■ BRIEF
Give the data again in full, without pictures.

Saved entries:

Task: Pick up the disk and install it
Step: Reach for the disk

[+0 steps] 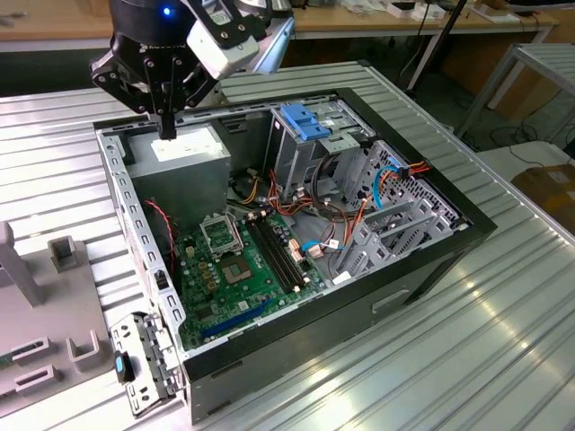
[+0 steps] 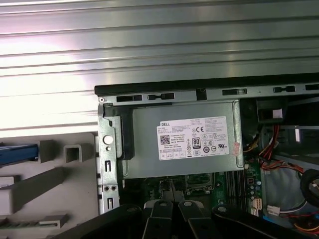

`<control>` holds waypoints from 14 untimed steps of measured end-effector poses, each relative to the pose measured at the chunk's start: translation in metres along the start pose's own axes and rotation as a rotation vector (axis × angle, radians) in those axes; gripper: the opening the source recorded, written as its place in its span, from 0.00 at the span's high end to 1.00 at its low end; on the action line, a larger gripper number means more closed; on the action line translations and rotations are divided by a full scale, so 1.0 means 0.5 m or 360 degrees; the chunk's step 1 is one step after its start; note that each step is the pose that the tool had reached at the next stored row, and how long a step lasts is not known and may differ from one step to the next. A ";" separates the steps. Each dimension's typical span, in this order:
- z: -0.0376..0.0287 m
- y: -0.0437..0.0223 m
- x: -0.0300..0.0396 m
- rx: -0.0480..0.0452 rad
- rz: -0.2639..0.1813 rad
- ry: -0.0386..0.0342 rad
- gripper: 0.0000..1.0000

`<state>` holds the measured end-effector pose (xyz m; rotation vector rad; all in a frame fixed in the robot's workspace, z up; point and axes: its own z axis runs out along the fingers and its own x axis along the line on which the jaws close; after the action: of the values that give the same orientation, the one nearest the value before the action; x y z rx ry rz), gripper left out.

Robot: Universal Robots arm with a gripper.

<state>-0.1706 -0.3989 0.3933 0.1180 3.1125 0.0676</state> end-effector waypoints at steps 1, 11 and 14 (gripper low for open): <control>0.000 0.000 0.001 0.0000 0.0000 0.0000 0.89; 0.000 -0.001 0.010 0.0000 0.0000 0.0000 0.89; 0.000 -0.001 0.013 0.0000 0.0000 0.0000 0.89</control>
<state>-0.1771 -0.3989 0.3933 0.1180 3.1125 0.0677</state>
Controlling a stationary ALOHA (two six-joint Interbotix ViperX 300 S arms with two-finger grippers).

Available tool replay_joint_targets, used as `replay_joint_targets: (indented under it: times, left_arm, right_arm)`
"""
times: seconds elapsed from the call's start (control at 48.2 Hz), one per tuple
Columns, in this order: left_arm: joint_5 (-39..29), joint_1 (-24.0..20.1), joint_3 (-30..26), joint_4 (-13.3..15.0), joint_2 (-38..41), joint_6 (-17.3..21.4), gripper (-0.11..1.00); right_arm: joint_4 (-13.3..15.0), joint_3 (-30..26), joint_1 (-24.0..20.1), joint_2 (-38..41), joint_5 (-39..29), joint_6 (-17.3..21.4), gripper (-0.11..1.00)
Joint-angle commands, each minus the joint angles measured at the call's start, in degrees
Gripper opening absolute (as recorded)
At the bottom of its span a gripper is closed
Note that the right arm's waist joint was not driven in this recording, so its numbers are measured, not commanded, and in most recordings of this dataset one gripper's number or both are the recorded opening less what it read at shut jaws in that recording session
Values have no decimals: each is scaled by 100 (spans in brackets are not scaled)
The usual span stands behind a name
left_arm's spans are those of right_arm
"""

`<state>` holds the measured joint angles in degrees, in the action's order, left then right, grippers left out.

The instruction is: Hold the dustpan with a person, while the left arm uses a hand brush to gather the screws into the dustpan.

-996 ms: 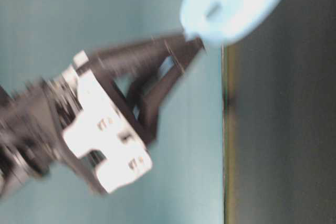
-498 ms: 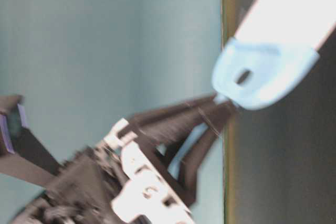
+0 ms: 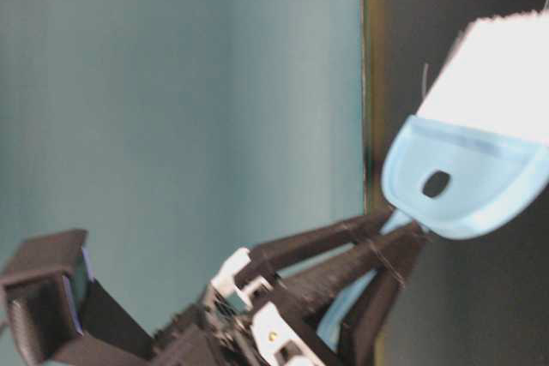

■ RESULT OF THIS EXERCISE
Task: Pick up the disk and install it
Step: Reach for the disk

[+0 steps] 
[+0 steps] 

`<control>` holds waypoints from 14 untimed steps of measured end-effector poses, each relative to the pose measured at the chunk's start: translation in metres along the start pose's own axes and rotation as a rotation vector (axis × angle, radians) in those axes; gripper: the opening the source recorded, written as its place in its span, from 0.00 at the span's high end to 1.00 at its low end; on the action line, a larger gripper number means more closed; on the action line translations and rotations are divided by a full scale, so 1.0 means 0.5 m or 360 degrees; the chunk's step 1 is one step after its start; note that each step is the pose that the tool had reached at the next stored row, and how long a step lasts is not known and may differ from one step to the next. A ";" separates the steps. Each dimension's typical span, in this order:
- z: -0.0376..0.0287 m
- y: -0.0437..0.0223 m
- x: -0.0300..0.0396 m
- rx: -0.0480..0.0452 rad
- rz: -0.2639..0.1813 rad
- ry: -0.0386..0.0342 rad
- gripper: 0.0000..1.0000

`<state>` holds the measured end-effector pose (xyz m; rotation vector rad; all in a frame fixed in the robot's workspace, z up; point and axes: its own z axis runs out along the fingers and its own x axis along the line on which the jaws close; after the action: of the values that give the same orientation, the one nearest the value before the action; x y z rx ry rz), gripper left out.

Robot: Universal Robots arm with a gripper.

<state>-0.1706 -0.3989 0.3933 0.1180 3.1125 0.0676</state> end-effector waypoints at steps 1, 11 and 14 (gripper low for open): <control>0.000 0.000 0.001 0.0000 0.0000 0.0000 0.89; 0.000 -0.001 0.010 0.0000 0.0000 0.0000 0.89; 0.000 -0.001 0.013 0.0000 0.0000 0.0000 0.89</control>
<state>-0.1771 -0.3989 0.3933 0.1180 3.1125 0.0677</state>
Controlling a stationary ALOHA (two six-joint Interbotix ViperX 300 S arms with two-finger grippers).

Available tool replay_joint_targets, used as `replay_joint_targets: (indented under it: times, left_arm, right_arm)`
"""
times: seconds elapsed from the call's start (control at 48.2 Hz), one per tuple
Columns, in this order: left_arm: joint_5 (-39..29), joint_1 (-24.0..20.1), joint_3 (-30..26), joint_4 (-13.3..15.0), joint_2 (-38..41), joint_6 (-17.3..21.4), gripper (-0.11..1.00); right_arm: joint_4 (-13.3..15.0), joint_3 (-30..26), joint_1 (-24.0..20.1), joint_2 (-38..41), joint_5 (-39..29), joint_6 (-17.3..21.4), gripper (-0.11..1.00)
Joint-angle commands, each minus the joint angles measured at the call's start, in degrees
Gripper opening absolute (as recorded)
At the bottom of its span a gripper is closed
Note that the right arm's waist joint was not driven in this recording, so its numbers are measured, not commanded, and in most recordings of this dataset one gripper's number or both are the recorded opening less what it read at shut jaws in that recording session
Values have no decimals: each is scaled by 100 (spans in brackets are not scaled)
The usual span stands behind a name
left_arm's spans are those of right_arm
"""

`<state>` holds the measured joint angles in degrees, in the action's order, left then right, grippers left out.

The instruction is: Hold the dustpan with a person, while the left arm uses a hand brush to gather the screws into the dustpan.

-996 ms: 
-498 ms: 
+0 ms: 

This answer requires nothing further.